The style checker RuboCop can be run with rubocop or bundle exec rake guard:rubocop. The rake task will also watch for ruby files (.rb, .rake, Gemfile, Guardfile, Rakefile) to be changed, and run RuboCop on the changed files.

bundle exec rake guard will automatically run the unit tests and RuboCop in one terminal window.

RuboCop can be configured by modifying .rubocop.yml.

Testing

Unit tests can be run with rspec, bundle exec rake spec:unit, or bundle exec rake guard:specs. Running the rake guard task will also automatically run the tests whenever the appropriate files are changed.

Please be sure to run them in the bundle exec context if you're utilizing bundler.

By default, tests are run with minimal logging - no log file and only fatal errors written to the console.
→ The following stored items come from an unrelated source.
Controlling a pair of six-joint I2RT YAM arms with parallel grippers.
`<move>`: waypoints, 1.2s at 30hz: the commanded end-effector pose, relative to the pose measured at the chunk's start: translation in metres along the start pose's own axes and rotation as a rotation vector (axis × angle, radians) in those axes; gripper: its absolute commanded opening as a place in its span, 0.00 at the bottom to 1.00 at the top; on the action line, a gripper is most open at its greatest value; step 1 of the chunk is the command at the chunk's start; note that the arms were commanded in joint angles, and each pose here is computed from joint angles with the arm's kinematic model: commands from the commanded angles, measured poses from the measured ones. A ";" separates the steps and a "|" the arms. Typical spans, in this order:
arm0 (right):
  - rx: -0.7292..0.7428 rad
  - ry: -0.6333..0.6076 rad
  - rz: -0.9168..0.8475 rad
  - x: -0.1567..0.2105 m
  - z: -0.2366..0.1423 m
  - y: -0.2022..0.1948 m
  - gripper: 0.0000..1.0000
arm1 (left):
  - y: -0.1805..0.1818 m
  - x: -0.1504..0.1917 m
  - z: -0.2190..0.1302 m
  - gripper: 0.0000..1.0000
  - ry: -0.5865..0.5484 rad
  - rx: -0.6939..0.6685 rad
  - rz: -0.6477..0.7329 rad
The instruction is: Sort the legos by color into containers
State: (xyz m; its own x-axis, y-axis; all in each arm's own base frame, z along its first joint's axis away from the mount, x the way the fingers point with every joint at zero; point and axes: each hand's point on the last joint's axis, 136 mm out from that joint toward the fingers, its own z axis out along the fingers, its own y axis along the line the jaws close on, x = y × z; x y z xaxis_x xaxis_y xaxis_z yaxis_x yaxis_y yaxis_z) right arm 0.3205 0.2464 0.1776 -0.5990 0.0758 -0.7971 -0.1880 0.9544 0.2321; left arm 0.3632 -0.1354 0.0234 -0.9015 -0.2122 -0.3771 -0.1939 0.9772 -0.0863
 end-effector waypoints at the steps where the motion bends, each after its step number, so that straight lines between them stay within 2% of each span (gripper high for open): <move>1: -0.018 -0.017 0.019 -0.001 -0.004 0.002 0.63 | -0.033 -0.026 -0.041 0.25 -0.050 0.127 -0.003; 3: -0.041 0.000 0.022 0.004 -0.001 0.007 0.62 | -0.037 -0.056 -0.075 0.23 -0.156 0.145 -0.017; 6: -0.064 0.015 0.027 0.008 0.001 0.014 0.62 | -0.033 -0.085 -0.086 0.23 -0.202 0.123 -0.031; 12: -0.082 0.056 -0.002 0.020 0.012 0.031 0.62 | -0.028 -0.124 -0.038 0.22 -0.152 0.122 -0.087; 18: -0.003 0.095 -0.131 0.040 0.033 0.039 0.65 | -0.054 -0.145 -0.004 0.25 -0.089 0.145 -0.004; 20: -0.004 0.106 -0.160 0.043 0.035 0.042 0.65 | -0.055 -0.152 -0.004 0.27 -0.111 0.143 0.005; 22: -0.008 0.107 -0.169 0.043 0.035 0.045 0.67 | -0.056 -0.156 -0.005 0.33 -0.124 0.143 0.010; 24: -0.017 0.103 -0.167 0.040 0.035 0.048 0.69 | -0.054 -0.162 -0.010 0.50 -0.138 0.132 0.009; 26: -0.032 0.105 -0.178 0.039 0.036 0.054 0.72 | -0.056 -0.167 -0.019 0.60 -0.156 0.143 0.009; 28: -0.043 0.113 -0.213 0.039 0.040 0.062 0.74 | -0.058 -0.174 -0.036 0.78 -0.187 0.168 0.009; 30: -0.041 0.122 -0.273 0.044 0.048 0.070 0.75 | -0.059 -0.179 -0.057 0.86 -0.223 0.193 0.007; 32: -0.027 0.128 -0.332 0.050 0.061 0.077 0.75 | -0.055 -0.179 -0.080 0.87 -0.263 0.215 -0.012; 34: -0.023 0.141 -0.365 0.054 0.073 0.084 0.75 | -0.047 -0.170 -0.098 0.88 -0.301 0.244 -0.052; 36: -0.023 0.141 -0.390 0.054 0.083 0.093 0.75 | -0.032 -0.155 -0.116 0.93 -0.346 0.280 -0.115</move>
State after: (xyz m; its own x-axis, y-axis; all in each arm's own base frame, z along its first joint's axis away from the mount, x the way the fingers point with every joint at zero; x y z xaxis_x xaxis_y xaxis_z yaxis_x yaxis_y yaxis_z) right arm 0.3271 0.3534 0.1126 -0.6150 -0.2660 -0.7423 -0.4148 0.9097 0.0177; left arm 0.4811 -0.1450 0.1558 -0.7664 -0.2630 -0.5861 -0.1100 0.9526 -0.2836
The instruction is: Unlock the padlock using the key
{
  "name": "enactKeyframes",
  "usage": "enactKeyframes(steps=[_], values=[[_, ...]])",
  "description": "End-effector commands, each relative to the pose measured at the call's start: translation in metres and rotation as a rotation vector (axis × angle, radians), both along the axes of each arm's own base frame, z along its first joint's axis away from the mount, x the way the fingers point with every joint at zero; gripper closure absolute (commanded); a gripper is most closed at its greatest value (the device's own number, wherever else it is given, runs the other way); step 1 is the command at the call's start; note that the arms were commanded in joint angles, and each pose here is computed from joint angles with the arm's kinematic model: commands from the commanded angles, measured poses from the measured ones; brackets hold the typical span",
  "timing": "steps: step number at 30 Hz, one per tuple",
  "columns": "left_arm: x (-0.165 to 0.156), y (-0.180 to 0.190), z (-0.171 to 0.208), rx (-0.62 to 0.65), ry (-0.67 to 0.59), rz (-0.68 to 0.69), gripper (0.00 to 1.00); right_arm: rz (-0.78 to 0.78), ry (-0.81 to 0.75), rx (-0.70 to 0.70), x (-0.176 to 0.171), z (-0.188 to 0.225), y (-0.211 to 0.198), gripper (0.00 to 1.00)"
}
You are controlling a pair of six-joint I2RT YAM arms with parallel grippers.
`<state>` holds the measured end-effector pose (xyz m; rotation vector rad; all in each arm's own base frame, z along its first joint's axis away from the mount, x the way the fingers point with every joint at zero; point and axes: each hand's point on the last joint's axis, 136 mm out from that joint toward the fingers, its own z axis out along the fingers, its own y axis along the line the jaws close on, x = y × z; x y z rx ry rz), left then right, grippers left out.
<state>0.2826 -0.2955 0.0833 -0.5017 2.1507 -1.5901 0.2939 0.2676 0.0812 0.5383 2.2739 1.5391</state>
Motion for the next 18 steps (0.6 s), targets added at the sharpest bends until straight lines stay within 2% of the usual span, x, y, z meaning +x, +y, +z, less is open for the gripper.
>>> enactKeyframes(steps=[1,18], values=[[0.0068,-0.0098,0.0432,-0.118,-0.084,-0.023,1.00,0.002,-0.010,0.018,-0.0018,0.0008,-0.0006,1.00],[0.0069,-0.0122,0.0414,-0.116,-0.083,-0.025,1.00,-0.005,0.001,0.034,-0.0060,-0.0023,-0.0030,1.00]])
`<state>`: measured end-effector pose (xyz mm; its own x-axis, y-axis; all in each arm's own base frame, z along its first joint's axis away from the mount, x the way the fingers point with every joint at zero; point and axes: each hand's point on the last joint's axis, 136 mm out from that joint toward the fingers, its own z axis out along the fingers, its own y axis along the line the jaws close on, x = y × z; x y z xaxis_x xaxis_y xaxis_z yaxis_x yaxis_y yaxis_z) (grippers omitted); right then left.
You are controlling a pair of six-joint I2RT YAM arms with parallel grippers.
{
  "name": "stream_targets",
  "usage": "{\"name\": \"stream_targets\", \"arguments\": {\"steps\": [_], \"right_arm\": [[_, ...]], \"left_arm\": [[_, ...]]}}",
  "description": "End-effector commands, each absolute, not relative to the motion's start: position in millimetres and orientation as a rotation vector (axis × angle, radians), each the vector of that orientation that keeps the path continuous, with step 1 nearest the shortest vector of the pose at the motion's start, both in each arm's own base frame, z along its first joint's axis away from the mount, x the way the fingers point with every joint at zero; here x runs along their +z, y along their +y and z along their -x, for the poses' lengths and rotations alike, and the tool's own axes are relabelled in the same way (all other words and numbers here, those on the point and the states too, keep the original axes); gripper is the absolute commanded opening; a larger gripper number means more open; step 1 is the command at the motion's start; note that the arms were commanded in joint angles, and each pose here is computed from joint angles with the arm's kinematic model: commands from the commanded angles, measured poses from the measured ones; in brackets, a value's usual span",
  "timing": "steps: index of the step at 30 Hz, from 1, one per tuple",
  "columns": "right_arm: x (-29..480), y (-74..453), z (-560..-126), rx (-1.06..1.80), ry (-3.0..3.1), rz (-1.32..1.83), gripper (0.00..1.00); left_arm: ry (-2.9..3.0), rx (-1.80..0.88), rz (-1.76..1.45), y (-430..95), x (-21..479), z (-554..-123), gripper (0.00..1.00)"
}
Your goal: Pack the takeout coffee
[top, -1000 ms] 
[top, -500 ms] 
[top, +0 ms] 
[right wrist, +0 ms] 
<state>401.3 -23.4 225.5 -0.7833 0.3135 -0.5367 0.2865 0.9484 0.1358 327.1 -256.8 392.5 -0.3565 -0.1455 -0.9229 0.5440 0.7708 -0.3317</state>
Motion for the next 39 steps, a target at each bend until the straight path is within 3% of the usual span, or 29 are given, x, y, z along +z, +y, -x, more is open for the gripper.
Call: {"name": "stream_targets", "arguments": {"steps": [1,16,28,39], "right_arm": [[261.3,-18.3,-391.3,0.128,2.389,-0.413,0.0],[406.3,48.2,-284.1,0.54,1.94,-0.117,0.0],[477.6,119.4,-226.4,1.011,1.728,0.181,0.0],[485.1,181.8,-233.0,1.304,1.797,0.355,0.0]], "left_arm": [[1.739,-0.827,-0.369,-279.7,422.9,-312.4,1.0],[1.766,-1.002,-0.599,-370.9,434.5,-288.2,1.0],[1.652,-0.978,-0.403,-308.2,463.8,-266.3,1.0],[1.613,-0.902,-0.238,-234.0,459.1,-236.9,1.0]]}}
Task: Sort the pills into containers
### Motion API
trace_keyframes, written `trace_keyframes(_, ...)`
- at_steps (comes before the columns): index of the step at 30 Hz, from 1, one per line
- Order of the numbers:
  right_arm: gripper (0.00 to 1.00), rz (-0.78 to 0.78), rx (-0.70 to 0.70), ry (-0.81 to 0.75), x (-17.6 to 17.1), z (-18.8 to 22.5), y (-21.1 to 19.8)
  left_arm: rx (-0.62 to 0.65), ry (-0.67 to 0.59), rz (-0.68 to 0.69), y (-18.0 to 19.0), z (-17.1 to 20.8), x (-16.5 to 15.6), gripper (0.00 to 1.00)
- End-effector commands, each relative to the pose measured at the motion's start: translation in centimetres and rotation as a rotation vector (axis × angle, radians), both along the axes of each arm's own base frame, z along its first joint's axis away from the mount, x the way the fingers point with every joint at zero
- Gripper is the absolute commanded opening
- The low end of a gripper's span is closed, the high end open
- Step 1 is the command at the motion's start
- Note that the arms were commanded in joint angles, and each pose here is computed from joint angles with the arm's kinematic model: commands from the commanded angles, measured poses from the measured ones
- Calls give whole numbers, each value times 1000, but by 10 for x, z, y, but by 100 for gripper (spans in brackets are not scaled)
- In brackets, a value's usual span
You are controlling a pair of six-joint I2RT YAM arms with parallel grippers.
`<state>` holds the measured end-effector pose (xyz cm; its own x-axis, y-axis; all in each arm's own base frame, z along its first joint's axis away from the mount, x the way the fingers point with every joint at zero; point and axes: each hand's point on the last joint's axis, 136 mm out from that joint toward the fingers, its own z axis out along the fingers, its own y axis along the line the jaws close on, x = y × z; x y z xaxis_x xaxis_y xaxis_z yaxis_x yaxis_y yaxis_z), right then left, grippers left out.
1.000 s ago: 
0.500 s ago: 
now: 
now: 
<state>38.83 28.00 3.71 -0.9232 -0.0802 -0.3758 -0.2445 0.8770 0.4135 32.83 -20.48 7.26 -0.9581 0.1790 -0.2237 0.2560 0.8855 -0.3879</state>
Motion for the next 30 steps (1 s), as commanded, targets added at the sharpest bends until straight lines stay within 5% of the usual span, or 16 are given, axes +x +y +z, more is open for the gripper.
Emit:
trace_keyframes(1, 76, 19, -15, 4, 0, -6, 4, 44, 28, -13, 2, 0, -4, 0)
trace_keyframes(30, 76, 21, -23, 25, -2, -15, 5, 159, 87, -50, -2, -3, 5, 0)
This can be changed by setting the environment variables as described in Logging below.

Creating Releases (NSIDC devs only)

Requirements:

Ruby > 3.2.2
Bundler
Rake
RuboCop and the unit tests should all pass (rake)

To make a release, follow these steps:

Confirm no errors are returned by bundle exec rubocop *
Confirm all tests pass (bundle exec rake spec:unit) *
Ensure that the CHANGELOG.md file is up to date with an Unreleased header.
Submit a Pull Request
Once the PR has been reviewed and approved, merge the branch into main
On your local machine, ensure you are on the main branch (and have it up-to-date), and run bundle exec rake bump:<part> (see below)
- This will trigger the GitHub Actions CI workflow to push a release to RubyGems.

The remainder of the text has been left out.